🤖 AI Summary
Fine-grained textual annotations for Composed Image Retrieval (CIR) are scarce, ambiguous, and lack diversity. Method: We propose the first end-to-end vision-language-driven synthetic annotation generation framework, featuring a novel three-stage structured pipeline: (i) fine-grained object parsing, (ii) cross-image comparable description generation, and (iii) semantic-aligned instruction synthesis—effectively mitigating hallucination while ensuring object-level consistency and modification diversity. Leveraging advanced vision-language models, the framework enables high-quality, cross-domain CIR dataset construction. Contribution/Results: Experiments demonstrate that our generated annotations significantly improve retrieval accuracy across multiple CIR benchmarks and enhance model generalization. The open-sourced framework has accelerated progress in multimodal retrieval research.
📝 Abstract
Composed image retrieval (CIR) enables users to search images using a reference image combined with textual modifications. Recent advances in vision-language models have improved CIR, but dataset limitations remain a barrier. Existing datasets often rely on simplistic, ambiguous, or insufficient manual annotations, hindering fine-grained retrieval. We introduce good4cir, a structured pipeline leveraging vision-language models to generate high-quality synthetic annotations. Our method involves: (1) extracting fine-grained object descriptions from query images, (2) generating comparable descriptions for target images, and (3) synthesizing textual instructions capturing meaningful transformations between images.

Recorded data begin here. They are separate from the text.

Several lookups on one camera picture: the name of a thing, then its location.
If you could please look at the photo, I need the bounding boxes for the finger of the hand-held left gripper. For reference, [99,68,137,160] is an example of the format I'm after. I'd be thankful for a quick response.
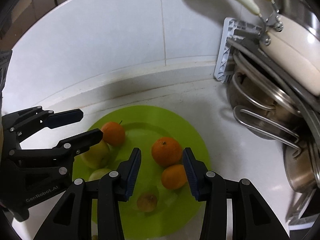
[1,106,84,143]
[7,128,104,178]

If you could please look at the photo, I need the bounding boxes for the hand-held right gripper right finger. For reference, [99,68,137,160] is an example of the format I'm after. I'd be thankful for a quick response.
[182,148,292,240]

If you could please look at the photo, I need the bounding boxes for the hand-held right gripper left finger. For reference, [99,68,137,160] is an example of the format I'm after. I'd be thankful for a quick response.
[32,147,142,240]

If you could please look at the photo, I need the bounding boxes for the large yellow-green apple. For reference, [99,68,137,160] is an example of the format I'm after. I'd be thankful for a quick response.
[80,140,111,169]

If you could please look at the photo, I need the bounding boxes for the orange tangerine with stem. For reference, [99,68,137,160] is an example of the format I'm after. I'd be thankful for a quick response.
[100,121,126,147]

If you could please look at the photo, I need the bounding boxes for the small brown round fruit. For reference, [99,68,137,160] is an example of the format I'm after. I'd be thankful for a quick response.
[137,192,158,213]

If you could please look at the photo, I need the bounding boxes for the large orange tangerine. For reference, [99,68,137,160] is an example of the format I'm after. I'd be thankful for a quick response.
[151,137,183,168]

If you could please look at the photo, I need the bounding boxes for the small green apple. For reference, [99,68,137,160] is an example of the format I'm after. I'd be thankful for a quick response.
[89,168,113,182]

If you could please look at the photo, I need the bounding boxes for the green plate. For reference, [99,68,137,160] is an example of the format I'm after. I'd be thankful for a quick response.
[71,105,212,237]

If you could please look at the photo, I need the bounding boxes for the white and grey pot rack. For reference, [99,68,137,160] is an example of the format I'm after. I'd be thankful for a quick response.
[214,17,320,230]

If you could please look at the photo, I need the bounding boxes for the steel pot with wire handle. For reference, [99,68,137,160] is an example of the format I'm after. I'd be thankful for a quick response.
[226,52,304,151]

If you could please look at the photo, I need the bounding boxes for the cream pan with long handle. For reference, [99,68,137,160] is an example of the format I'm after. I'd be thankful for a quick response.
[179,0,320,93]

This reduces hallucination, enhances modification diversity, and ensures object-level consistency. Applying our method improves existing datasets and enables creating new datasets across diverse domains. Results demonstrate improved retrieval accuracy for CIR models trained on our pipeline-generated datasets. We release our dataset construction framework to support further research in CIR and multi-modal retrieval.